So, with this in mind, let's begin.
High Availability
High Availability is just what it sounds like: it is the ability for servers to be nearly always available for use in their intended purpose. High Availability (as with most other IT products) also refers to the method used to create servers that have the capability to be called highly available.
More than a few software vendors have called their software that provides systems with high availability just that: High Availability (or HA for short). For you purposes, High Availability is much more pure — it is the ability for the web site to remain available and running at all times, meeting that lofty 5 nine target from before.
In order to achieve something of this magnitude, you need to first examine what you would need to do to achieve this.

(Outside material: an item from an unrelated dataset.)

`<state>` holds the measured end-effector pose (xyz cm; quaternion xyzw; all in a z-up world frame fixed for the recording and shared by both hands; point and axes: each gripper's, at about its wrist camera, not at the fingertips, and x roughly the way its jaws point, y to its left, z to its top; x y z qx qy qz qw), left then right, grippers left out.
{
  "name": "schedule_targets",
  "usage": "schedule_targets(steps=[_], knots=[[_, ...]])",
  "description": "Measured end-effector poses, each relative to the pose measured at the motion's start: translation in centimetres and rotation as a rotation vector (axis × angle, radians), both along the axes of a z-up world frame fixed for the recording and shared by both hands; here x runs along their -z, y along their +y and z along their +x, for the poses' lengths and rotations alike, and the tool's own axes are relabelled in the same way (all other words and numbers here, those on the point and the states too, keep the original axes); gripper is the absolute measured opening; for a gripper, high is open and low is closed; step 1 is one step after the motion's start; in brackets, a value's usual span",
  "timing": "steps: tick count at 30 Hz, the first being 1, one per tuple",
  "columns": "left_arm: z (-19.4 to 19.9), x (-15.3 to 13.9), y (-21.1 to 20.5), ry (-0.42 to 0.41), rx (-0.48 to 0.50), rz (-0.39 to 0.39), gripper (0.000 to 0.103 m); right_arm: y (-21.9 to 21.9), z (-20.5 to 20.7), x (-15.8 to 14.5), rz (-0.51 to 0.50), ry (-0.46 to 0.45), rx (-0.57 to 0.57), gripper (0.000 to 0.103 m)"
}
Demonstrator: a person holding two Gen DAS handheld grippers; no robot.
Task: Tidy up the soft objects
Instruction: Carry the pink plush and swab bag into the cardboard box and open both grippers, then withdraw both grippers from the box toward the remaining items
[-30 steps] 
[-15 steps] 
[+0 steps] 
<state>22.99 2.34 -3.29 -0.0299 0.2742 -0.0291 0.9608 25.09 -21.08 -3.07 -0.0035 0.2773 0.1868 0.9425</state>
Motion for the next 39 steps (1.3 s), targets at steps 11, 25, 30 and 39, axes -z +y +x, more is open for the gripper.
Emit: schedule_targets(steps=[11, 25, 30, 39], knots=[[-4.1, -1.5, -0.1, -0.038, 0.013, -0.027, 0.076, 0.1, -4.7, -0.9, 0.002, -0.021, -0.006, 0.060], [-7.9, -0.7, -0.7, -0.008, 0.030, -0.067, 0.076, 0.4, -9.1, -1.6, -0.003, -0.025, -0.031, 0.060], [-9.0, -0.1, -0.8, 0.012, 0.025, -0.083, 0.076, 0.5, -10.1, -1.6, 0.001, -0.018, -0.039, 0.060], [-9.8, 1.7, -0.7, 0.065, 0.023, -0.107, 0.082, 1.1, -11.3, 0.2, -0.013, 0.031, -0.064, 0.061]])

The main reason why you would breach a given level of availability is through the time needed to recover from one of the components of the web server being unable to fulfill its function. This means that like any High Availability system, the goal is to be able to work despite the failure of one of the components of the system. The main way you are to achieve this is through redundancy - having a backup system to take over. And in more advanced cases, you can do this automatically. One of the key advantages of what you have been doing so far with Load Balancing is that you already have much of this redundancy available in the form of the systems you have set up to allow us to share load.
For example, have a look at the system you created earlier when you were working with IPVS in Chapter 11 to share the load between multiple servers in Figure 12-1 and Figure 12-2.
Figure 12-1. Basic web server configuration
Figure 12-2. LoadBalanced web server configuration
From here, imagine that WebServer1 suffers a failure and need to be forcibly shut down and restarted. This process would take several minutes. Normally, if there is only WebServer1 (as in Figure 12-1) and it goes down, your site would be offline; however, in this instance, there are two servers that have been load balanced with IPVS (as in Figure 12-2).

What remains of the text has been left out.